**Required action**
Nothing past the line containing "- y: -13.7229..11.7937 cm" belongs in the output. Copy exactly every line of the data below from the first up to and including it.

**Information provided**
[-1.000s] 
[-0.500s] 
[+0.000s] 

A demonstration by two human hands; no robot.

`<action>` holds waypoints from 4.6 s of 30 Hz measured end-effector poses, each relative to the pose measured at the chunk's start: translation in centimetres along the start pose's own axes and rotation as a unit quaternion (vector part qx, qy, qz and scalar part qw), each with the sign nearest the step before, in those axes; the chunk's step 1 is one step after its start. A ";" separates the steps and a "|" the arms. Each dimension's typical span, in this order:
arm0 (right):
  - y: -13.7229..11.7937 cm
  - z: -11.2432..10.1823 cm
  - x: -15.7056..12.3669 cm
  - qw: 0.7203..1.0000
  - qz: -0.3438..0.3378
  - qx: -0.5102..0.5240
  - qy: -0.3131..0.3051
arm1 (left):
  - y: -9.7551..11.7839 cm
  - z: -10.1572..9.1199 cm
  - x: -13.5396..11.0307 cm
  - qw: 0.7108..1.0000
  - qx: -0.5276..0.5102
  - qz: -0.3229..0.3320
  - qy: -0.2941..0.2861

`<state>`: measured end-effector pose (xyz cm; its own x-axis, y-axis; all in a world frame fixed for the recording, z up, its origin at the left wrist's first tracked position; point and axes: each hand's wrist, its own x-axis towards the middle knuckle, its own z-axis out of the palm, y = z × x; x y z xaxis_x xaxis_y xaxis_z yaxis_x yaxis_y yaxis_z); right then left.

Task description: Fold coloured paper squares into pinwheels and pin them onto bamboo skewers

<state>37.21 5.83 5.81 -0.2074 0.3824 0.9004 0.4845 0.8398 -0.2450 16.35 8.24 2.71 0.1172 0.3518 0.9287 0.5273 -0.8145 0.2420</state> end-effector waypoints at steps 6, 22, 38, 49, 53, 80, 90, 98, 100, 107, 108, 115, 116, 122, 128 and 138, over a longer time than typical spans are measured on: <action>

**Result below**
[-1.000s] 
[-0.500s] 
[+0.000s] 

A demonstration by two human hands; no robot.

`<action>` holds waypoints from 4.6 s of 30 Hz measured end-effector poses, each relative to the pose measured at the chunk's start: translation in centimetres along the start pose's own axes and rotation as a unit quaternion (vector part qx, qy, qz and scalar part qw), each with the sign nearest the step before, in those axes; the chunk's step 1 is one step after its start. A ";" separates the steps and a "|" the arms. Each dimension's typical span, in this order:
arm0 (right):
  - y: -13.7229..11.7937 cm

What this exercise required is now done.